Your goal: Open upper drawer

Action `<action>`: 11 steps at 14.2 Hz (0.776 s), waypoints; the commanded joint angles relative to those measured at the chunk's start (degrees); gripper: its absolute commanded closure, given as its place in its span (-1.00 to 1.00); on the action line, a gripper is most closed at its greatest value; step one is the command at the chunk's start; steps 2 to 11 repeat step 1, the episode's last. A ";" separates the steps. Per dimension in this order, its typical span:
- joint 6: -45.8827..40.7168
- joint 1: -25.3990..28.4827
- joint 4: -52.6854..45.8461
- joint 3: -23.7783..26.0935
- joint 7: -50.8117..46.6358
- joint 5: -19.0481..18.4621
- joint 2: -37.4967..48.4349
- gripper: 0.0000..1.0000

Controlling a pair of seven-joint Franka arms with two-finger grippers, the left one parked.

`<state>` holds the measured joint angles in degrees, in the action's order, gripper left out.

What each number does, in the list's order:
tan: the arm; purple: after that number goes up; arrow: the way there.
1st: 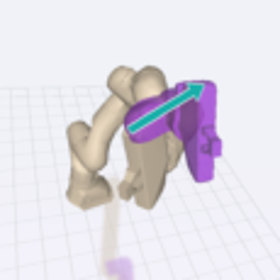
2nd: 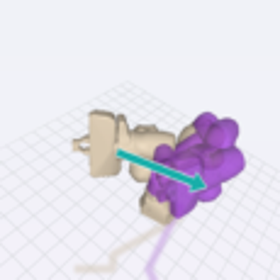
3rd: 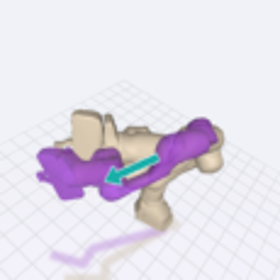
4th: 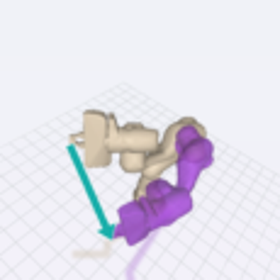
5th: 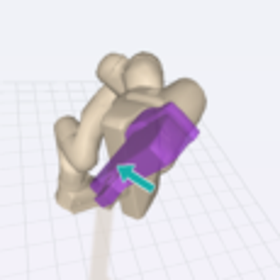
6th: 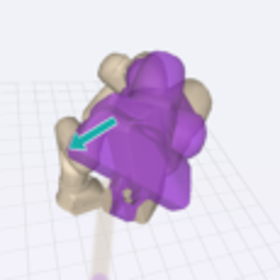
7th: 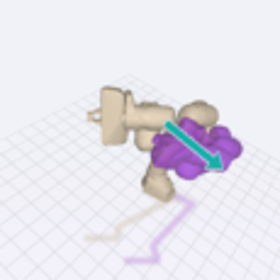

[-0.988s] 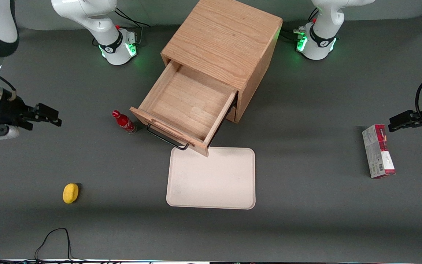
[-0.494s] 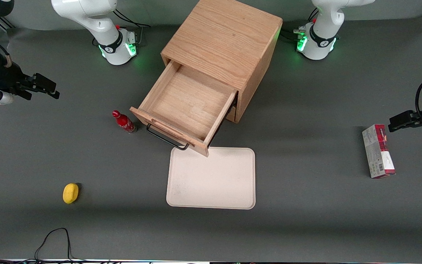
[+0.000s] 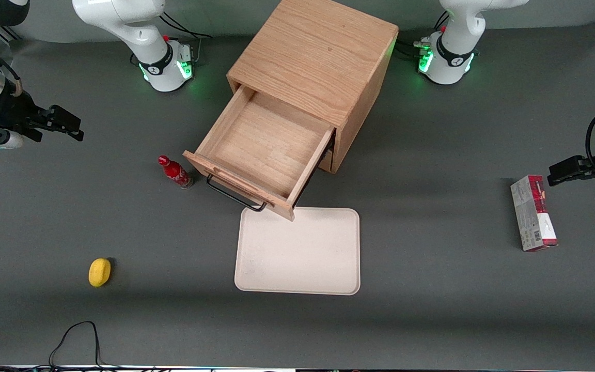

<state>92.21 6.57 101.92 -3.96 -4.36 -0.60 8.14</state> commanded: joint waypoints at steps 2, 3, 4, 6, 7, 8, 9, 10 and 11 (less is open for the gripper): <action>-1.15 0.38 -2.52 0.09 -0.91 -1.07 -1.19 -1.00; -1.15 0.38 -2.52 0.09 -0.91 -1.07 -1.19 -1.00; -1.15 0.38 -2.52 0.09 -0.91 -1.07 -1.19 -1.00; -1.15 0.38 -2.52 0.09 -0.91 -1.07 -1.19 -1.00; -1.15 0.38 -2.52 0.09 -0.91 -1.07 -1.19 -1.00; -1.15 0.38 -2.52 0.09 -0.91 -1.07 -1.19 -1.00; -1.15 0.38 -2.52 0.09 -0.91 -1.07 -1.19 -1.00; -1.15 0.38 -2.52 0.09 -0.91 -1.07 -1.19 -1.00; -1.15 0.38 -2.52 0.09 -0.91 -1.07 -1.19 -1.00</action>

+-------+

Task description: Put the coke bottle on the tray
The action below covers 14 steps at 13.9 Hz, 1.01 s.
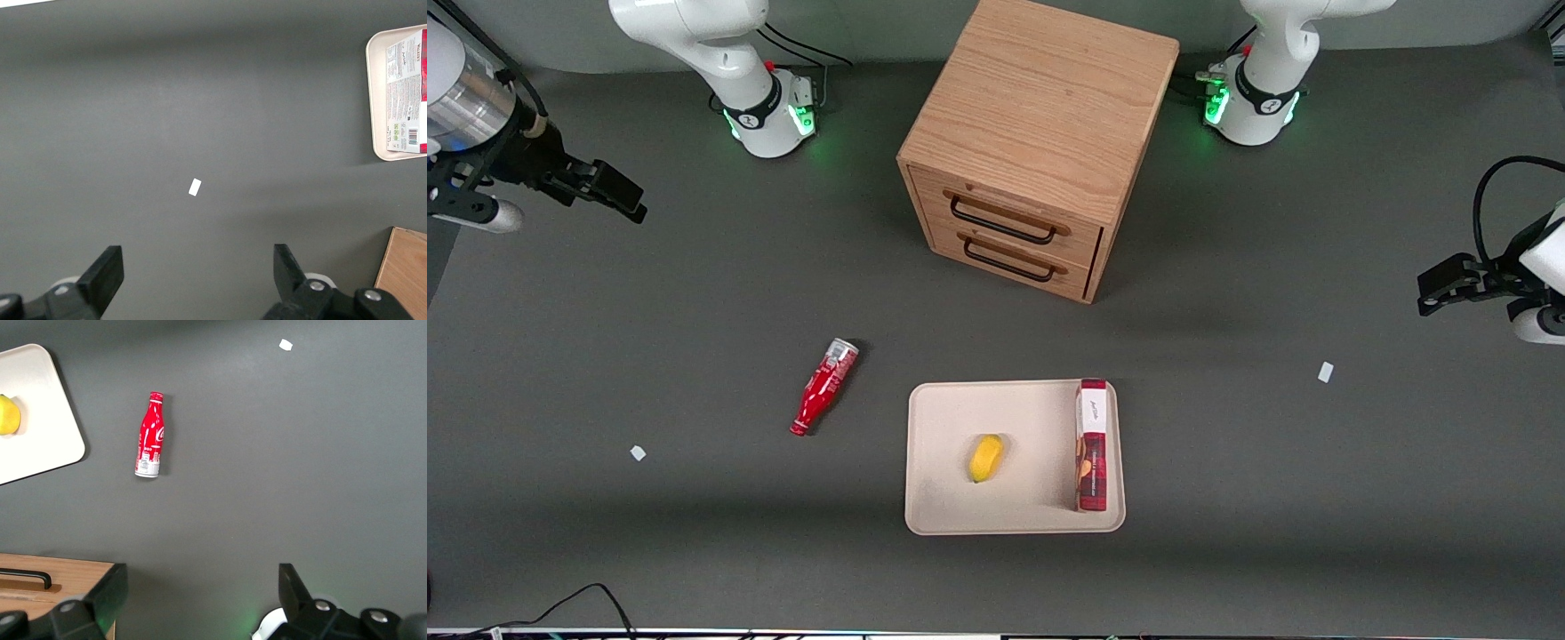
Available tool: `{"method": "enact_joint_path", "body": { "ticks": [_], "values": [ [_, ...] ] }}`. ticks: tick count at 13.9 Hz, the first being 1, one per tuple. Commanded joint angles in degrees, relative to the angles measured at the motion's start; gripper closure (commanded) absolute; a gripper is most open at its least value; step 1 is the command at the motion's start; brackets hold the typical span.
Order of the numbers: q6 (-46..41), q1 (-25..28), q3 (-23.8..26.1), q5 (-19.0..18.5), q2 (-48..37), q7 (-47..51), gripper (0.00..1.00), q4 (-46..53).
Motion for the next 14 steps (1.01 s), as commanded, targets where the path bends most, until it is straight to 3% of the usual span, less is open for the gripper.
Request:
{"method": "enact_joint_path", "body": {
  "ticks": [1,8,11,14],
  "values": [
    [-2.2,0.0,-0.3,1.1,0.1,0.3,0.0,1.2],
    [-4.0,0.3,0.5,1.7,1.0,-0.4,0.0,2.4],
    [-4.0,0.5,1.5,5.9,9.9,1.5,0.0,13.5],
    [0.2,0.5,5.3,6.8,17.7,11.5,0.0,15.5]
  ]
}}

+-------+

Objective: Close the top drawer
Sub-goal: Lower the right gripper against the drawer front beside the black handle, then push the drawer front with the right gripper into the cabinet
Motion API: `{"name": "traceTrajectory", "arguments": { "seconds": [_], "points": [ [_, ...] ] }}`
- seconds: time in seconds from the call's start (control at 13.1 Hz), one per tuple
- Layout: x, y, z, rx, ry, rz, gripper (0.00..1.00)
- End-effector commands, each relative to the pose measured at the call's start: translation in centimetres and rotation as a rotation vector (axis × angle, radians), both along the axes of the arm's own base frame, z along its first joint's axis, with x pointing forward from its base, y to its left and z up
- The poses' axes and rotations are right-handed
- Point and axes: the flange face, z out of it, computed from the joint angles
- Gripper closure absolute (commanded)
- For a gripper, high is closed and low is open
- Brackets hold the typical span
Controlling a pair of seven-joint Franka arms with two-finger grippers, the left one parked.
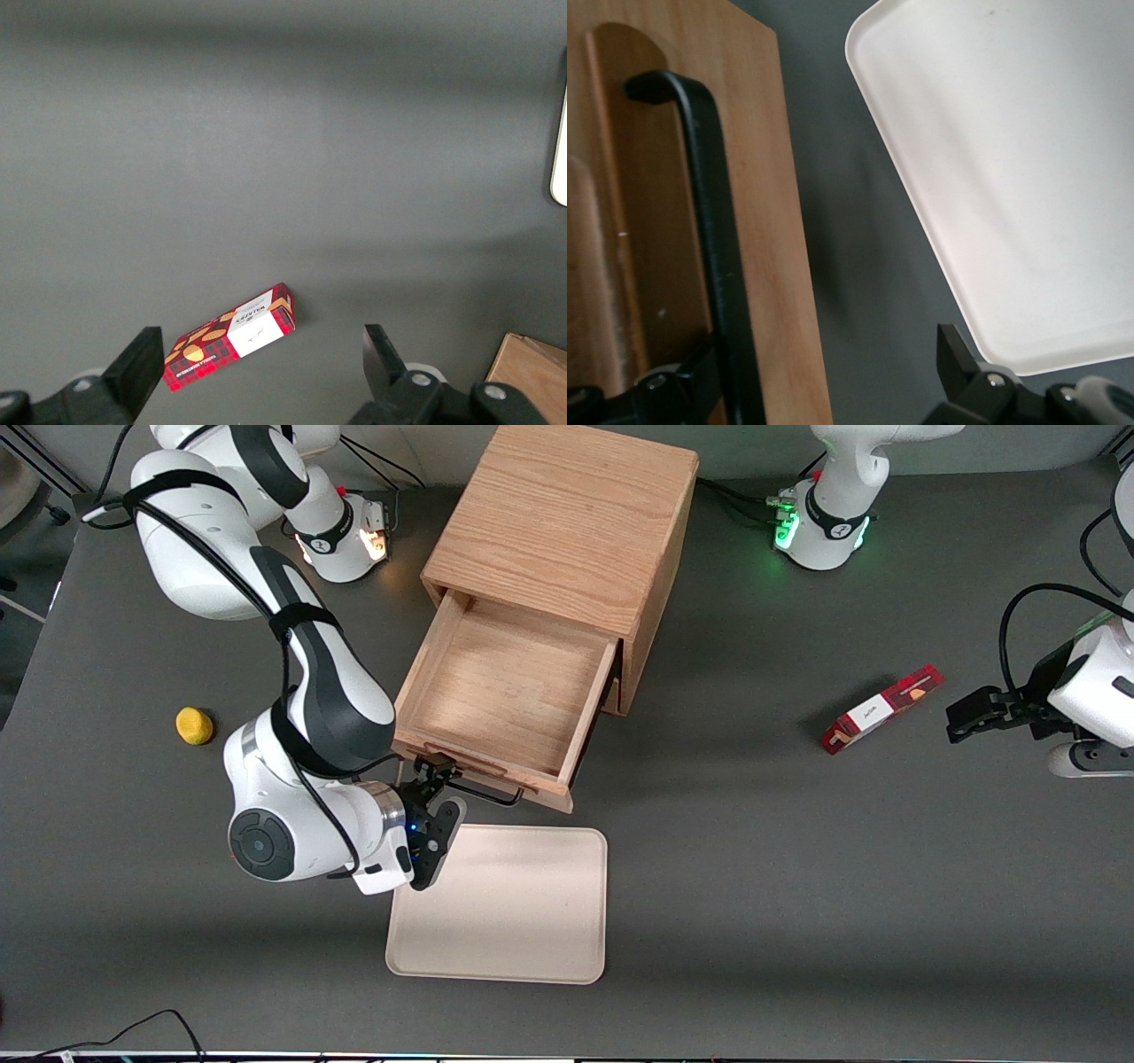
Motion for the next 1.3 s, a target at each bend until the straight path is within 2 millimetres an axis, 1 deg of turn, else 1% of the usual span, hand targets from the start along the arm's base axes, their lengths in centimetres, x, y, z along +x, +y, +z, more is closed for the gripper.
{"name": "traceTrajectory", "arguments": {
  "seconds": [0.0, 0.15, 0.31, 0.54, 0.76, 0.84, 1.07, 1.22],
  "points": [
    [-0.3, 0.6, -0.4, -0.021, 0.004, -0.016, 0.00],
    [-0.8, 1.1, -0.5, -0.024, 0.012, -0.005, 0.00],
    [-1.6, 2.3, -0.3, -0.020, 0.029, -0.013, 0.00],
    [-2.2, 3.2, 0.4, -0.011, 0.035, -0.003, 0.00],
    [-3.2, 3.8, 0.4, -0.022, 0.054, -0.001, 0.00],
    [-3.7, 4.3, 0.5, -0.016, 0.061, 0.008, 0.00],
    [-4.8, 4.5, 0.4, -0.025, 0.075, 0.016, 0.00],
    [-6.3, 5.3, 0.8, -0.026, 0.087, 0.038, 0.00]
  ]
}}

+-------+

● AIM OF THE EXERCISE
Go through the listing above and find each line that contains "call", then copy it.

● ANSWER TO THIS EXERCISE
- seconds: time in seconds from the call's start (control at 13.1 Hz), one per tuple
- End-effector commands, each relative to the pose measured at the call's start: translation in centimetres and rotation as a rotation vector (axis × angle, radians), both along the axes of the arm's own base frame, z along its first joint's axis, with x pointing forward from its base, y to its left and z up

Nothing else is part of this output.